_Exercise_
Reproduce the line containing "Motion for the" in the listing below, then every later line up to the end, precisely as written.

################

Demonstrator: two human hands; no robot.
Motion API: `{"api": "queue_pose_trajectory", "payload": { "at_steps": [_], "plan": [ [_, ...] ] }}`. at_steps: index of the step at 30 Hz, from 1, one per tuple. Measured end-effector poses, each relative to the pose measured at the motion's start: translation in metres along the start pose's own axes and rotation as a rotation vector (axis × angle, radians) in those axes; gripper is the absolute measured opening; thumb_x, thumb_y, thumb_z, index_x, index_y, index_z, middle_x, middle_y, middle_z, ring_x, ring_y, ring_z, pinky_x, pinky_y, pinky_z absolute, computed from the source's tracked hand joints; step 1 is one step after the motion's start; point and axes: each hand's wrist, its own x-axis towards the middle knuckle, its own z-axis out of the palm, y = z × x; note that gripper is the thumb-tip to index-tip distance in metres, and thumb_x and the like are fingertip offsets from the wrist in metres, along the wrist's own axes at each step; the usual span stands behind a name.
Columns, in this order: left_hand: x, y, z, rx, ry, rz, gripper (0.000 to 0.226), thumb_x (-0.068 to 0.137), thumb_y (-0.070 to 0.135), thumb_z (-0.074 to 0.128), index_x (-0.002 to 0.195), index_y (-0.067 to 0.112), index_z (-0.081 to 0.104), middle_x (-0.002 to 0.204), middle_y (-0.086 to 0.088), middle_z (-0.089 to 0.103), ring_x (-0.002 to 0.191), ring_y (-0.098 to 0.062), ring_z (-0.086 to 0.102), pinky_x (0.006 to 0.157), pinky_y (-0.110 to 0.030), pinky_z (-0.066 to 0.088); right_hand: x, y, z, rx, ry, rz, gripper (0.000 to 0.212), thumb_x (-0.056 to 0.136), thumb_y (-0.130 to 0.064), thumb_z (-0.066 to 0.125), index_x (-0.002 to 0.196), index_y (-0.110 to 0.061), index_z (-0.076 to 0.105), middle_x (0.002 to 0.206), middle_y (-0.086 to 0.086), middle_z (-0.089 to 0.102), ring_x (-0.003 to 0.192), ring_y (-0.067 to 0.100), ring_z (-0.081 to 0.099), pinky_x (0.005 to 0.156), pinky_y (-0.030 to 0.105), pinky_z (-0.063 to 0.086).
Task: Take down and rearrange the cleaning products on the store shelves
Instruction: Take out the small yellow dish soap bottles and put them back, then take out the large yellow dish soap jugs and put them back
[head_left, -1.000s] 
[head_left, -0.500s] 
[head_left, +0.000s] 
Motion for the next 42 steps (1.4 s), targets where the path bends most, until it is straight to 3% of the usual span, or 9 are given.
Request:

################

_Answer for the task_
Motion for the next 42 steps (1.4 s), targets where the path bends most, until it is straight to 3% of the usual span, or 9 are given.
Request:

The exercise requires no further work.